Für Aussenstehende ist das Tessin einzigartig. Immer wieder sorgt es für Überraschungen, im Guten wie im Bösen, welche wohl wenige Eidgenossen unberührt lassen – das ist die Schweiz. In letzter Zeit wurde das Tessin allerdings nicht immer mit Wohlwollen bedacht. Der Kanton wird als Verlierer angesehen, der nörgelt und über Bern jammert. Dieses Klischee ist leider weit verbreitet und wird manchmal von den Tessinern selbst untermauert. Dabei hat das Tessin oft bewiesen, dass es projektieren, planen, umsetzen und mit Intelligenz und Kreativität für etwas arbeiten kann. Dass es mit Leidenschaft für ehrgeizige Ziele zu kämpfen weiss – in den verschiedensten Bereichen. Man hat gar von einem «Tessin der Wunder» gesprochen. Um ein Beispiel ausserhalb der Politik zu nennen: Eishockey. Vor zwei Wochen haben die Play-Offs begonnen. Zum ersten Mal seit der Saison 2005/2006 qualifizierten sich wieder beide Tessiner Clubs für die Endrunde. Und zwar brillant. Ihr Abenteuer ist zwar bereits vorbei, doch haben beide Teams Grosses geleistet.
Der HC Lugano und der HC Ambrì Piotta sind zwei wahrhaft erstaunliche Phänomene, sportlich wie auch ökonomisch, in einem Kanton mit 340 000 Einwohnern und einer Wirtschaftsleistung von etwas über 20 Milliarden Franken. Zwei historische Clubs. Zwei Vereine, die Tausende von Anhängern mitreissen. Fans, die sogar bereit sind, ihr Team auch in Krisenzeiten grosszügig finanziell zu unterstützen. Ein Tessin ohne diese beiden Eishockeyteams ist kaum vorstellbar, ohne die Rituale der Derbys, an denen sich die Gemüter erhitzen und die eine tief verwurzelte territoriale Rivalität fortführen.
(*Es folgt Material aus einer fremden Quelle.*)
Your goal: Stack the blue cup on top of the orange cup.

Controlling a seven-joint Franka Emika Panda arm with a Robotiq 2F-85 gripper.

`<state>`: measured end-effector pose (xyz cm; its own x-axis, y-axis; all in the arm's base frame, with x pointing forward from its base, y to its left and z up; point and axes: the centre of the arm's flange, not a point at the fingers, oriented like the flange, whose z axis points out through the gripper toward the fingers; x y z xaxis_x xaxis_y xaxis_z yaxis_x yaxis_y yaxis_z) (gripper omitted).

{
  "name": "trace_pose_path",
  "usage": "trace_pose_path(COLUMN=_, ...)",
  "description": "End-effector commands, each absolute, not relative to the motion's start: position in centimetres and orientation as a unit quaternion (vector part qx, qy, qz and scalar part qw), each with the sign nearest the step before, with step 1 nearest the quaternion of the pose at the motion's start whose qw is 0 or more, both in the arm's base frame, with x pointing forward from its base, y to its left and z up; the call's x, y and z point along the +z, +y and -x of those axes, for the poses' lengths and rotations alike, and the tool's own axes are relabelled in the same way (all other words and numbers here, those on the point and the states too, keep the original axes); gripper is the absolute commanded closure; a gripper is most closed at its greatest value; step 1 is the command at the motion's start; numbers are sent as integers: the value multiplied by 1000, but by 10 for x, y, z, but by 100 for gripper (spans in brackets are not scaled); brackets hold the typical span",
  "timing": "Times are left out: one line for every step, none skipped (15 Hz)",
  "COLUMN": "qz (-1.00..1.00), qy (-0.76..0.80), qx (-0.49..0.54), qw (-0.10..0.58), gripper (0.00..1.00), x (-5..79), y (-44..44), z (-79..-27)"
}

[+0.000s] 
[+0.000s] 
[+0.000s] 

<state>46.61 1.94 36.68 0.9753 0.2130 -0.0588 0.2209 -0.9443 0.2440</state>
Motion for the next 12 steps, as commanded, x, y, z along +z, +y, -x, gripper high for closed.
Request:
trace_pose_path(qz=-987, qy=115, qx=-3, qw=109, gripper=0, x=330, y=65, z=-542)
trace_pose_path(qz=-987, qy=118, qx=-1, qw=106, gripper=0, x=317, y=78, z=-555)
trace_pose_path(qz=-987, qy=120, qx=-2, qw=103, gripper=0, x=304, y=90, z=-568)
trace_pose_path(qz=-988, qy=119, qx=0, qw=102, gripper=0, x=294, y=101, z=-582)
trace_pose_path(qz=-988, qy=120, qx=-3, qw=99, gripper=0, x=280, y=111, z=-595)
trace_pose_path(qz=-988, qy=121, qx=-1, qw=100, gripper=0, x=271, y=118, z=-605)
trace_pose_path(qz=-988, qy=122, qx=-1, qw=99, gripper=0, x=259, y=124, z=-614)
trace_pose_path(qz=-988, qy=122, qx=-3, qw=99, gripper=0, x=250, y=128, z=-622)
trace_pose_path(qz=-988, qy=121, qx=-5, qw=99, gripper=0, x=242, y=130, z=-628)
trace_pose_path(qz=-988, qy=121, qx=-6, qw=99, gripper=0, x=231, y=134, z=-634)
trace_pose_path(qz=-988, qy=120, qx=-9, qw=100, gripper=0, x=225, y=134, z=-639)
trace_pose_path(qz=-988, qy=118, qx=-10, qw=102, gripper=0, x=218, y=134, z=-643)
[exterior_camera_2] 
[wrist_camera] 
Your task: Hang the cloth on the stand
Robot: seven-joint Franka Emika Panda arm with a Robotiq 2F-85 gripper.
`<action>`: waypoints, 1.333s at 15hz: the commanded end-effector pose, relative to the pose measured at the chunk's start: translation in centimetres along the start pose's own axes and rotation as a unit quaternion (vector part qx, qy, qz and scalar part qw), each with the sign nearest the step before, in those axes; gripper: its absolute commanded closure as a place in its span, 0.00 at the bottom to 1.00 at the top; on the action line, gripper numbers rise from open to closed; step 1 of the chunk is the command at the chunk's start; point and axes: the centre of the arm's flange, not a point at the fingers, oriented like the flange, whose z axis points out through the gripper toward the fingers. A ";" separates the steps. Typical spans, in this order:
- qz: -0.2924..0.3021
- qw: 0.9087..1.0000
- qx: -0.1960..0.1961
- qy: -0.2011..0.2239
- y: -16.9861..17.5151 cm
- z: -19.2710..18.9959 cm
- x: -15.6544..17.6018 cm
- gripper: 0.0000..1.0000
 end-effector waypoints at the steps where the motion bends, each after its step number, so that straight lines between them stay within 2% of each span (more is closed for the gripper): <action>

Die letzten Play-Off-Derbys in der Saison 2005/2006 gehörten zu den leidenschaftlichsten: Ambrì hatte die ersten drei Spiele gewonnen und im vierten das entscheidende Tor nur wenige Sekunden vor Abpfiff ganz knapp verpasst. Doch Lugano reagierte selbstbewusst, gewann das vierte Spiel und die drei folgenden, eliminierte die Rivalen aus der Leventina und triumphierte schliesslich zuerst gegen die Flyers und im Final gegen Davos. Der Jubel war gross.
Können wir daraus etwas lernen? Ja. Es zeigt uns, dass die internen Unterschiede, die gegensätzlichen Leidenschaften und der Wettbewerb positive Folgen haben, wenn sie ein klar definiertes Ziel verfolgen und die Spielregeln respektiert werden, auch wenn der Kampf hart ist. Dann ist Erfolg kein Wunder mehr, sondern eine fassbare Realität, die schrittweise aufgebaut wird. Eine Realität, die unsere Landsleute ebenso verblüfft wie ein richtiges Wunder.